One more testimony of a former colleague may be added, that of the Bishop of Newcastle, who, as the Rev. H. L. Wild, was Senior Curate of St. Ann's at the time when Walmsley went to Nottingham, and who remained for eight months until he was himself appointed Vicar of another parish in the city:

"I can never forget the happiness of the months spent under his leadership. He was most generous and considerate to his colleagues, setting at the same time a high standard of efficient work, and being always ready to help us with wise and shrewd counsel. He at once made his way to the hearts of the parishioners of that great parish, by whom he was greatly beloved. After eight months I moved to the neighbouring parish of Carrington, and there too I was able always to count upon Mr. Walmsley's advice and help. He quickly rose to a position of weight and influence in the Ruridecanal Chapter, and, though he did not speak often, his words always counted for much as being those of a man who was absolutely sincere. It was remarkable that, in spite of his diligence in parochial work, he never lost his interest hi learning or in the critical study of the Bible.
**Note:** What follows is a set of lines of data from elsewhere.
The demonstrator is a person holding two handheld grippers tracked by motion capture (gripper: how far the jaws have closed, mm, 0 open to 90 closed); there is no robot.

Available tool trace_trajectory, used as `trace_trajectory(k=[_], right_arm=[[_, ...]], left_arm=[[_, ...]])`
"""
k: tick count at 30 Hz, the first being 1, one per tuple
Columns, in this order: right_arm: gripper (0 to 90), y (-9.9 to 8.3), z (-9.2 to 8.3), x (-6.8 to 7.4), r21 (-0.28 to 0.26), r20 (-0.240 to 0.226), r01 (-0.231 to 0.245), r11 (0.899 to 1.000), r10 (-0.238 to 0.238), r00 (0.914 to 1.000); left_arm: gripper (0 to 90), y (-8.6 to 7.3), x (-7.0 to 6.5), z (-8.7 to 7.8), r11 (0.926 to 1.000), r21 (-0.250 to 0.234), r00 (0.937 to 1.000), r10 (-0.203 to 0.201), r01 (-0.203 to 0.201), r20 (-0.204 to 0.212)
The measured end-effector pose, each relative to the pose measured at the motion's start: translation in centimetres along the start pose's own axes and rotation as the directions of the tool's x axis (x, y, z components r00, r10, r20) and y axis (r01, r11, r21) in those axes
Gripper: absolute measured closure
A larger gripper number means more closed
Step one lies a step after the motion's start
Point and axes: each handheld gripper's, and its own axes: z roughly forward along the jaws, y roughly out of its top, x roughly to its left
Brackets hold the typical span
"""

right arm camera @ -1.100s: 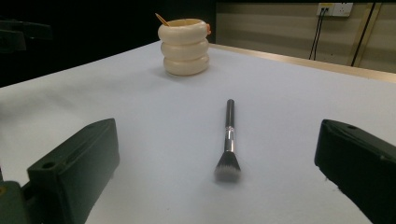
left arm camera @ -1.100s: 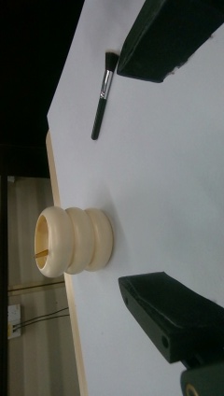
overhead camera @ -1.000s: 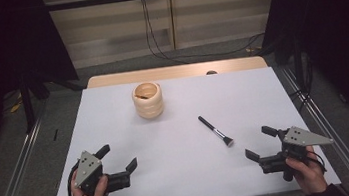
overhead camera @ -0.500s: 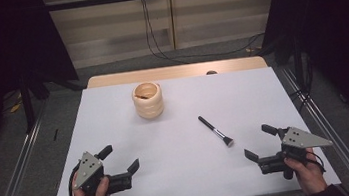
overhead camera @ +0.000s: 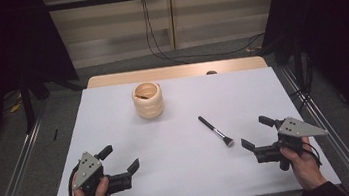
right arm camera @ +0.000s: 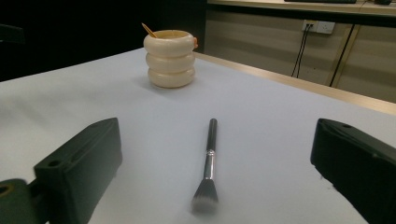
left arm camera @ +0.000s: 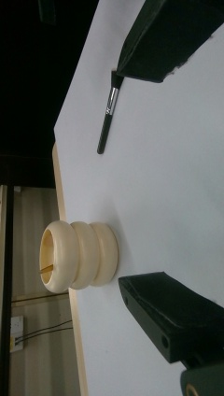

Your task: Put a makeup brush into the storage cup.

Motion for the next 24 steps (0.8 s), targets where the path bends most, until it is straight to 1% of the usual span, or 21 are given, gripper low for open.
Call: trace_trajectory(k=[1,2,3,4,7,9,10,12,14,15,16,17,18,20,22,24], right_arm=[[0.4,0.1,0.1,-0.1,0.009,-0.003,0.003,1.0,-0.003,1.0],[0.9,0.1,0.2,-0.1,0.011,0.005,0.003,1.0,-0.003,1.0],[0.8,0.2,0.3,-0.1,0.019,0.001,0.002,1.0,-0.003,1.0],[0.4,0.3,0.4,-0.2,0.02,0.001,0.006,1.0,-0.006,1.0],[0.5,0.6,0.8,-0.5,0.046,0.009,0.0,0.999,-0.001,1.0],[0.5,0.9,1.2,-0.7,0.075,-0.001,0.002,0.997,-0.002,1.0],[0.5,1.0,1.4,-0.7,0.077,0.006,0.002,0.997,-0.003,1.0],[0.5,1.3,1.8,-0.9,0.092,-0.004,0.005,0.996,-0.005,1.0],[0.6,1.6,2.2,-0.9,0.093,-0.005,0.011,0.996,-0.01,0.9999],[0.6,1.7,2.5,-1.0,0.092,-0.008,0.01,0.996,-0.009,0.9999],[1.2,1.8,2.7,-1.0,0.095,-0.003,0.002,0.995,-0.002,1.0],[2.2,1.9,3.0,-1.0,0.099,-0.013,0.01,0.995,-0.009,0.9999],[2.4,2.1,3.3,-1.1,0.102,-0.011,0.002,0.995,-0.001,0.9999],[1.7,2.2,3.8,-1.2,0.118,-0.035,0.004,0.993,0.0,0.9994],[2.1,2.4,4.4,-1.2,0.126,-0.033,0.003,0.992,0.001,0.9995],[3.8,2.7,4.9,-1.3,0.127,-0.015,-0.002,0.992,0.004,0.9999]], left_arm=[[1.6,0.0,0.0,0.0,1.0,0.001,1.0,0.0,0.0,0.002],[1.6,0.0,0.0,0.0,1.0,0.004,1.0,0.001,-0.001,0.006],[1.8,0.0,0.0,0.0,1.0,0.002,0.9999,-0.007,0.007,0.013],[1.8,0.0,-0.1,0.0,1.0,0.005,0.9999,0.0,0.0,0.016],[1.7,0.0,-0.2,0.1,1.0,0.0,0.9997,0.002,-0.002,0.024],[1.8,0.0,-0.2,0.1,1.0,0.002,0.9999,0.002,-0.002,0.016],[1.8,0.0,-0.2,0.1,1.0,-0.003,0.9997,-0.001,0.001,0.023],[1.8,0.0,-0.2,0.0,1.0,-0.003,0.9999,0.0,0.0,0.013],[1.7,0.0,-0.1,0.1,1.0,-0.002,0.9998,-0.002,0.002,0.019],[1.8,0.0,-0.1,0.0,1.0,0.001,0.9999,-0.002,0.002,0.017],[1.8,0.0,-0.1,0.0,1.0,-0.002,0.9997,-0.002,0.002,0.024],[1.8,0.0,-0.1,-0.1,1.0,-0.004,0.9998,-0.003,0.003,0.022],[1.8,0.0,0.0,-0.1,1.0,-0.003,0.9997,-0.009,0.009,0.02],[1.9,0.0,0.0,-0.1,1.0,-0.004,0.9997,-0.009,0.009,0.023],[1.9,0.0,0.0,-0.1,1.0,-0.005,0.9996,-0.008,0.008,0.027],[2.0,0.0,0.0,0.0,0.9998,-0.01,0.9995,-0.018,0.018,0.024]])
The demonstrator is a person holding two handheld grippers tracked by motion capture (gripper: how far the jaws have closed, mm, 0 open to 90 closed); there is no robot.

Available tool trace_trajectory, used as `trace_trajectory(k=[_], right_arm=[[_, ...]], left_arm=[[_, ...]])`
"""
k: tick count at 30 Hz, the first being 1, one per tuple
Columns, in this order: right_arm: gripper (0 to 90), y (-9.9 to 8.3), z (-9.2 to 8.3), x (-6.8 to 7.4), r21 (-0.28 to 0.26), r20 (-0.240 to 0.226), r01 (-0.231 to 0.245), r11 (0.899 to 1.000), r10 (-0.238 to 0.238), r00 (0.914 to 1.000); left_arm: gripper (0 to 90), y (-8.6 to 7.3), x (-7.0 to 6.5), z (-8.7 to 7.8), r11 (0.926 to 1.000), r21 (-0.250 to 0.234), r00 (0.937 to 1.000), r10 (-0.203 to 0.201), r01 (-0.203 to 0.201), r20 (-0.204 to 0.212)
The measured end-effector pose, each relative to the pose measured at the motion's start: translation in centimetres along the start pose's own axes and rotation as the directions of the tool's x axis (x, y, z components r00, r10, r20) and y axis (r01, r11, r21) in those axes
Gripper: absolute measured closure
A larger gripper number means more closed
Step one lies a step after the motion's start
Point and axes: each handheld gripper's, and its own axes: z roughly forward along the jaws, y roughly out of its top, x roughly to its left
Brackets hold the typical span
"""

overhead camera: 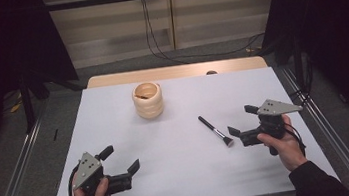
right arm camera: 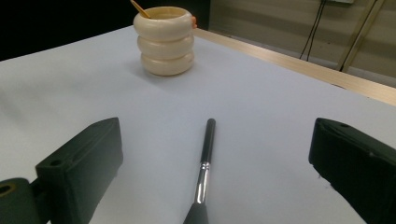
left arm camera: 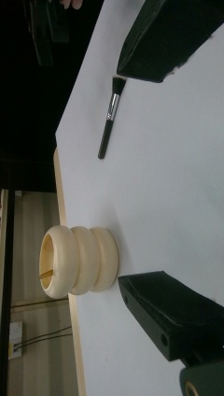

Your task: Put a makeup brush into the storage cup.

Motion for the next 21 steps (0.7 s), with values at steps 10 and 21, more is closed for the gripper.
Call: trace_trajectory(k=[10,21], right_arm=[[3.7,1.1,2.1,-0.4,0.033,0.012,0.0,0.999,-0.001,0.9999],[1.2,1.7,3.8,-1.1,0.126,-0.017,-0.014,0.992,0.016,0.9997]], left_arm=[[1.9,-0.1,-0.1,0.1,1.0,0.002,0.9999,0.001,-0.001,0.015],[1.9,-0.2,-0.2,0.3,1.0,0.006,0.9998,-0.003,0.003,0.022]])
"He had a keen zest in life and delighted in his brief holidays, which were chiefly spent in a chaplaincy in Switzerland. He seemed to have two secrets of life. One was his simple piety and absolute devotion to the will of God as he saw it. This it was that sent him readily out to Sierra Leone and made him so devoted a leader of the Church there. Once he had chosen his course, he never looked back. I think that this faith even resulted sometimes in a kind of unreasoning recklessness, leading him to take too few precautions about the conservation of his health and energy. His other secret was his interest in individuals. He never thought of people as in the mass, but always treated them separately, each as 'the child of God.' In spite of their faults, failings, and weaknesses, he loved them one by one, taking note of all of these, with rich, kindly humour, and drawing them upwards towards the heavenly kingdom,"
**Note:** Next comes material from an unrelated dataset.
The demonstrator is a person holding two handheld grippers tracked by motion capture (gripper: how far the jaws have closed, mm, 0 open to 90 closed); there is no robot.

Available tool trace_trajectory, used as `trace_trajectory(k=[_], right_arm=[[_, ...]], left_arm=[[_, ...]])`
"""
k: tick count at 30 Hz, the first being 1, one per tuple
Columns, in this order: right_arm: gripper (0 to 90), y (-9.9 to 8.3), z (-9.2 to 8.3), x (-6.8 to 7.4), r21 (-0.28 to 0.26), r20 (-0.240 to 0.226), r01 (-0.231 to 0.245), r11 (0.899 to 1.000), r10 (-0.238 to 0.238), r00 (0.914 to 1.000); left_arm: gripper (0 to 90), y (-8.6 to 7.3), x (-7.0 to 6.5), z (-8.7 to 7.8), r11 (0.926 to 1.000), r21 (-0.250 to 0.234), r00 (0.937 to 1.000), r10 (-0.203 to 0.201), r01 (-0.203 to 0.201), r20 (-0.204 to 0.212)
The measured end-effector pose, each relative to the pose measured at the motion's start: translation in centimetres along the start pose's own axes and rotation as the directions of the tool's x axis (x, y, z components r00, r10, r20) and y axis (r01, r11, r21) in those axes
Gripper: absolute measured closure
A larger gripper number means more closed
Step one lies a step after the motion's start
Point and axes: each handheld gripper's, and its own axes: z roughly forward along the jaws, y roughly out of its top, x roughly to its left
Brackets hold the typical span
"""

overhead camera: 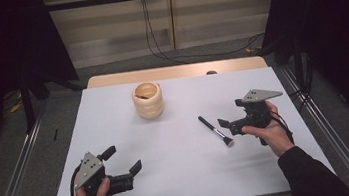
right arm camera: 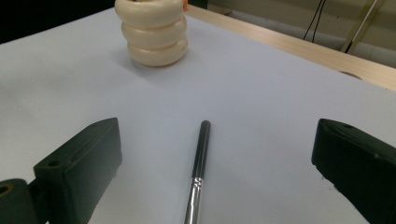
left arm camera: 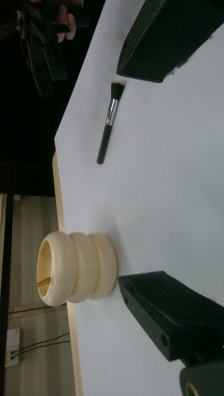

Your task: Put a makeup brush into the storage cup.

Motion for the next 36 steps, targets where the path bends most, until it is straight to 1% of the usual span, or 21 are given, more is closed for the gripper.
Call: trace_trajectory(k=[3,8,11,12,14,16,18,21,22,23,25,26,27,28,30,31,32,33,34,35,36], right_arm=[[2.3,0.2,0.4,-0.2,0.031,-0.01,-0.007,0.999,0.007,0.9999],[5.0,0.5,1.2,-0.3,0.089,0.021,-0.022,0.996,0.02,0.9996],[9.3,0.4,1.7,-0.5,0.129,0.049,-0.026,0.991,0.02,0.9986],[9.5,0.4,1.9,-0.6,0.162,0.061,-0.02,0.987,0.01,0.9981],[9.7,0.5,2.4,-0.7,0.231,0.098,-0.039,0.972,0.017,0.995],[7.8,0.6,2.9,-1.0,0.268,0.075,-0.028,0.963,0.008,0.9971],[7.8,0.8,3.4,-1.1,0.306,0.071,-0.045,0.951,0.024,0.9972],[8.4,1.0,3.9,-1.1,0.371,0.055,-0.051,0.927,0.033,0.9979],[8.5,1.0,4.2,-1.0,0.375,0.045,-0.053,0.926,0.039,0.9982],[9.8,1.0,4.3,-0.9,0.389,0.039,-0.061,0.919,0.05,0.998],[11.9,1.0,4.7,-0.7,0.407,0.011,-0.044,0.912,0.043,0.999],[13.0,1.1,4.8,-0.6,0.427,0.014,-0.036,0.904,0.034,0.9993],[16.3,1.1,5.0,-0.6,0.431,-0.002,-0.025,0.902,0.029,0.9996],[17.9,1.1,5.1,-0.7,0.448,-0.021,-0.01,0.894,0.022,0.9995],[21.4,1.1,5.4,-0.9,0.468,-0.038,-0.009,0.884,0.03,0.9988],[24.8,1.1,5.6,-1.0,0.482,-0.04,-0.037,0.875,0.064,0.9971],[24.9,1.0,5.7,-1.2,0.492,-0.043,-0.052,0.869,0.083,0.9956],[24.8,1.0,5.8,-1.4,0.507,-0.04,-0.045,0.861,0.075,0.9964],[24.8,1.0,5.9,-1.5,0.521,-0.021,-0.064,0.851,0.087,0.996],[24.9,1.0,5.9,-1.7,0.524,-0.016,-0.08,0.848,0.104,0.9945],[25.0,1.0,6.0,-1.8,0.522,-0.018,-0.08,0.849,0.104,0.9944]], left_arm=[[1.9,0.0,0.0,0.0,1.0,0.002,1.0,0.001,-0.001,0.0],[1.9,-0.1,0.0,0.1,0.9999,0.012,1.0,-0.007,0.006,0.003],[1.9,-0.1,0.0,0.1,0.9999,0.012,1.0,-0.001,0.001,0.001],[1.9,-0.1,0.0,0.1,0.9999,0.013,1.0,-0.003,0.003,0.003],[1.9,-0.1,0.1,0.2,0.9999,0.014,1.0,-0.004,0.004,0.007],[1.8,-0.1,0.0,0.2,0.9998,0.019,1.0,0.003,-0.003,0.004],[1.8,-0.1,0.0,0.2,0.9998,0.02,1.0,0.004,-0.004,0.005],[1.8,-0.1,0.1,0.2,0.9998,0.018,1.0,-0.001,0.001,0.009],[1.8,-0.1,0.1,0.1,0.9999,0.017,1.0,-0.002,0.002,0.007],[1.8,-0.1,0.1,0.1,0.9998,0.018,1.0,0.002,-0.002,0.001],[1.8,-0.1,0.2,0.1,0.9998,0.019,1.0,0.002,-0.002,0.007],[1.8,-0.1,0.1,0.1,0.9998,0.02,1.0,0.001,-0.001,0.008],[1.8,-0.1,0.1,0.1,0.9998,0.021,1.0,0.002,-0.002,0.008],[1.8,-0.1,0.1,0.1,0.9998,0.021,1.0,0.006,-0.006,0.006],[1.8,-0.1,0.1,0.2,0.9997,0.023,1.0,0.007,-0.007,0.002],[1.8,-0.1,0.1,0.2,0.9997,0.025,1.0,0.004,-0.004,0.006],[1.9,-0.1,0.1,0.2,0.9996,0.027,0.9999,0.007,-0.007,0.008],[1.9,-0.1,0.2,0.2,0.9996,0.027,0.9999,0.007,-0.007,0.008],[1.9,-0.1,0.2,0.2,0.9996,0.027,1.0,0.009,-0.009,0.004],[1.9,-0.1,0.2,0.2,0.9996,0.027,1.0,0.009,-0.009,0.003],[1.9,-0.1,0.2,0.2,0.9996,0.027,1.0,0.007,-0.007,0.002]])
During his (stay at Derby and Nottingham, Walmsley served under two Bishops of Southwell--Dr. Ridding and Dr. Hoskyns. His relations with both were singularly happy. Many of those with whom he corresponded on questions of faith will remember how often he quoted Bishop Ridding's famous Litany of Remembrance, with its petition to be saved "alike from stubborn rejection of new revelations, and from hasty assurance that we are wiser than our fathers." Bishop Hoskyns, in 1907, conferred on the Vicar of St. Ann's the Canonry of Repton in Southwell Cathedral. It was a notable tribute to the character and work of a priest who had spent less than ten years in the diocese. If one may hazard a conjecture as to the reason for the Bishop's choice, it is that Walmsley was proving himself a quiet but powerful influence for unity among clergy of different schools of thought.